BACA JUGA:Disway Gratis
Beny Arifin
Bagi saya kalau pun Nadiem harus diadili, adili lah karena IPO nya yang sudah diprediksi hanya exit door strategi atas bakar duitnya GOTO bertahun2. Dan ternyata benar bahwa saham GOTO akhirnya nyungsep ke 50 perak. Membawa kerugian ribuan investor yang membeli sahamnya. Itu lebih patut diadili merurut saya walaupun memang tidak ada dasar hukumnya.
Agus Suryonegoro III - 阿古斯·苏约诺
TANTANGAN BERAT BAGI HAKIM DALAM MEMUTUSKAN.. Di ruang sidang, hakim sering tampak paling tenang. Padahal justru di kursi itulah tekanan paling keras duduk bersama. 1) Jaksa keras dengan tuntutannya. 2) Medsos lebih keras lagi dengan penghakimannya. Kadang palu sidang kalah nyaring dibanding notifikasi TikTok dan YouTube. Hakim akhirnya berdiri di tengah hujan sorotan. 1) Salah memutus, dicurigai. 2) Terlalu ringan, dicibir. 3) Terlalu berat, dianggap pesanan. Padahal tugas hakim bukan menyenangkan penonton.
Bukan pula memenangkan jaksa atau pembela. Tugasnya hanya satu: menegakkan keadilan berdasarkan fakta dan keyakinan hukum. >>>Itulah sebabnya pekerjaan hakim makin berat di era digital. <<< Dulu tekanan datang dari ruang kekuasaan.
Sekarang datang juga dari kolom komentar.

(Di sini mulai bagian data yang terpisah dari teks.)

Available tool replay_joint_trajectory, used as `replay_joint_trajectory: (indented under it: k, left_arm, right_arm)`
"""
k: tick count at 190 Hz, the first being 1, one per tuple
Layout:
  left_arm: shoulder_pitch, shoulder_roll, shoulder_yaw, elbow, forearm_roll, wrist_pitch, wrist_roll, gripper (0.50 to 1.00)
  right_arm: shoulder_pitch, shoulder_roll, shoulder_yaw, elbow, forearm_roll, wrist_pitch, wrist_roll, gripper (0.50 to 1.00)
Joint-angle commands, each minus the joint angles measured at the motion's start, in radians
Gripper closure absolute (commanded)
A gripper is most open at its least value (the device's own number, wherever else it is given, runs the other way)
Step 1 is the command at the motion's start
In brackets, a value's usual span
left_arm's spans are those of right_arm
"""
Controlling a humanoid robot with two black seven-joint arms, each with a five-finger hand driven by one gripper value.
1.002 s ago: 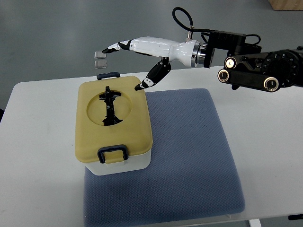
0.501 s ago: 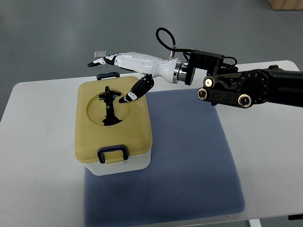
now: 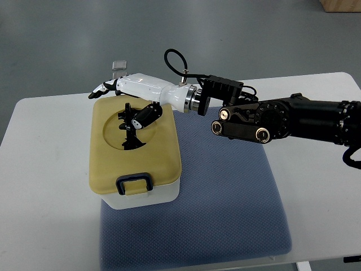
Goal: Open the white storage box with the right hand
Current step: 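Lift the yellow lid up off the white box with the right hand, then carry the lid beside the box and lower it onto the cushion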
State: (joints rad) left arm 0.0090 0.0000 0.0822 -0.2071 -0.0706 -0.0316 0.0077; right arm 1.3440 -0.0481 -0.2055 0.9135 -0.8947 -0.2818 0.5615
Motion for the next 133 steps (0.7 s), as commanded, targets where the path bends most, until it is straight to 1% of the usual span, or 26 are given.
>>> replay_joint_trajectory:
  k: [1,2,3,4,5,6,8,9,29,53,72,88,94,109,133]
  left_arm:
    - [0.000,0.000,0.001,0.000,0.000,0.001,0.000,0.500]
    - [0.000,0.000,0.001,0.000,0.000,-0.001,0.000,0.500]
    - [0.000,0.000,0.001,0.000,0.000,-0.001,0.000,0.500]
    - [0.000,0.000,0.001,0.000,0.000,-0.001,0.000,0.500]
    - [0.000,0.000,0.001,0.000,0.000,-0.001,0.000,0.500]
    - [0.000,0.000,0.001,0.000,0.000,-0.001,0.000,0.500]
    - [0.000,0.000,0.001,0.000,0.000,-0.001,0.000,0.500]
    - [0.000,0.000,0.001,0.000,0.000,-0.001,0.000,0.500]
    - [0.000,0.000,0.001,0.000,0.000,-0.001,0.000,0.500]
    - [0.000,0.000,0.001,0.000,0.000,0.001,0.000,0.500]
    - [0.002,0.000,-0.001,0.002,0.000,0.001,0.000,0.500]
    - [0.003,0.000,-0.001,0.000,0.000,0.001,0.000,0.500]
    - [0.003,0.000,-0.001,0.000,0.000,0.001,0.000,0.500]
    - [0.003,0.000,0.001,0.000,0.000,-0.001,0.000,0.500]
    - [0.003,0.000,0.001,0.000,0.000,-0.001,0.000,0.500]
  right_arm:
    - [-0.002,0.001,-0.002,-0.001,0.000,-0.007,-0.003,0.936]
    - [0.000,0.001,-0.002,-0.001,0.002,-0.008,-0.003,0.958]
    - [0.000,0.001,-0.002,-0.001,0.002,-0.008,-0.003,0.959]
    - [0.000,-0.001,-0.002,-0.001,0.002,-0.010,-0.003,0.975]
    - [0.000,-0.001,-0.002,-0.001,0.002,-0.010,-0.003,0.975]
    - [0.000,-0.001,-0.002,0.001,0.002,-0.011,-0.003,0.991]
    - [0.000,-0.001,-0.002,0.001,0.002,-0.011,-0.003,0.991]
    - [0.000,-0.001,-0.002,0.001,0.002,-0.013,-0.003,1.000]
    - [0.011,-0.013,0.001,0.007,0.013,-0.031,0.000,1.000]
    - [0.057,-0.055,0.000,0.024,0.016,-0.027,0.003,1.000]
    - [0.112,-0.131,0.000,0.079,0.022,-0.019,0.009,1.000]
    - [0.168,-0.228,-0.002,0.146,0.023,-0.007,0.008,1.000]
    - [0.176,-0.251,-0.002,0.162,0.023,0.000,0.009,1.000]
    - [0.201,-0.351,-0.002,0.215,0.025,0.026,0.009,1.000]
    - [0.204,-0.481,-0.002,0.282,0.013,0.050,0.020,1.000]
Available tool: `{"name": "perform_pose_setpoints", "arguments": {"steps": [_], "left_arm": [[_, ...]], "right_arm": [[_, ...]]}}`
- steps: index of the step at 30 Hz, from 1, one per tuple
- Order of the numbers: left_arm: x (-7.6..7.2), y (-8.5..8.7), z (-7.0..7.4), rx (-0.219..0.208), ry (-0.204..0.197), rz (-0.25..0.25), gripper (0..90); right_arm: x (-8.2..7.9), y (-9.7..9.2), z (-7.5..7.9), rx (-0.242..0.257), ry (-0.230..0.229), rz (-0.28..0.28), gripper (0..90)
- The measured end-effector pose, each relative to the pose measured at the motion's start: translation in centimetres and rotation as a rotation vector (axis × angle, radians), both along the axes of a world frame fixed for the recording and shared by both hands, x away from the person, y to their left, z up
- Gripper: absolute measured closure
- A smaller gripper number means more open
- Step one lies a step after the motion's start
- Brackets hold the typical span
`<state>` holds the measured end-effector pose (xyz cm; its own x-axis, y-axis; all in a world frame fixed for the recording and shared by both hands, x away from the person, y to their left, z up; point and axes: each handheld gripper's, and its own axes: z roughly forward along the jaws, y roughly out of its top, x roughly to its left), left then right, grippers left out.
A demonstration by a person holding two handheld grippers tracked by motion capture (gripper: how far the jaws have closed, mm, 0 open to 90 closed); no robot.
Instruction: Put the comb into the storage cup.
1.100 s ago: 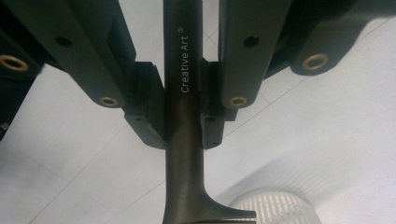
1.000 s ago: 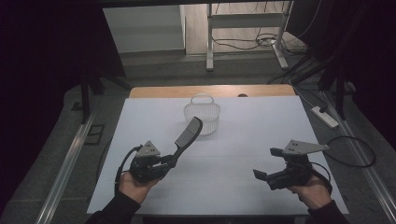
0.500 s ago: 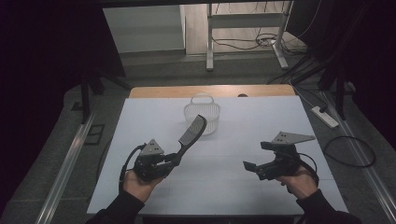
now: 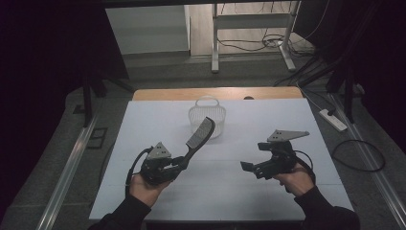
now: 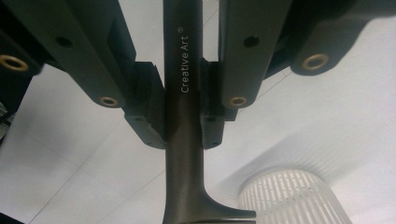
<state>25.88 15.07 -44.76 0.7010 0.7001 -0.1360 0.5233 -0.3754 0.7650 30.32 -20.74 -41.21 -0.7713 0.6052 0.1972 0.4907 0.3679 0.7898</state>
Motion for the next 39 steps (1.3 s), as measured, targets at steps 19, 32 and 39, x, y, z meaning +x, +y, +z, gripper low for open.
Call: {"name": "perform_pose_setpoints", "arguments": {"steps": [19,32,39], "left_arm": [[0.5,-1.3,0.0,-0.010,-0.013,-0.011,72.4],[1.0,-2.2,-0.2,-0.004,-0.020,-0.024,72.4],[1.1,-2.6,-0.2,-0.002,-0.028,-0.027,72.4]], "right_arm": [[1.9,2.6,0.3,0.019,0.025,0.039,0.0],[3.6,4.3,0.4,0.090,0.095,0.022,0.0],[4.4,5.2,0.2,0.098,0.145,0.008,0.0]]}}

Lengkap dengan emoji marah dan profesor dadakan ilmu pidana. Karena itu publik juga perlu adil. Biarkan hakim bekerja sampai putusan selesai. Pengadilan bukan lomba polling. Keadilan tidak ditentukan oleh jumlah likes. Sebab kalau hukum akhirnya kalah oleh kegaduhan, maka yang tersisa hanya tepuk tangan. Dan tepuk tangan tidak pernah bisa menggantikan keadilan.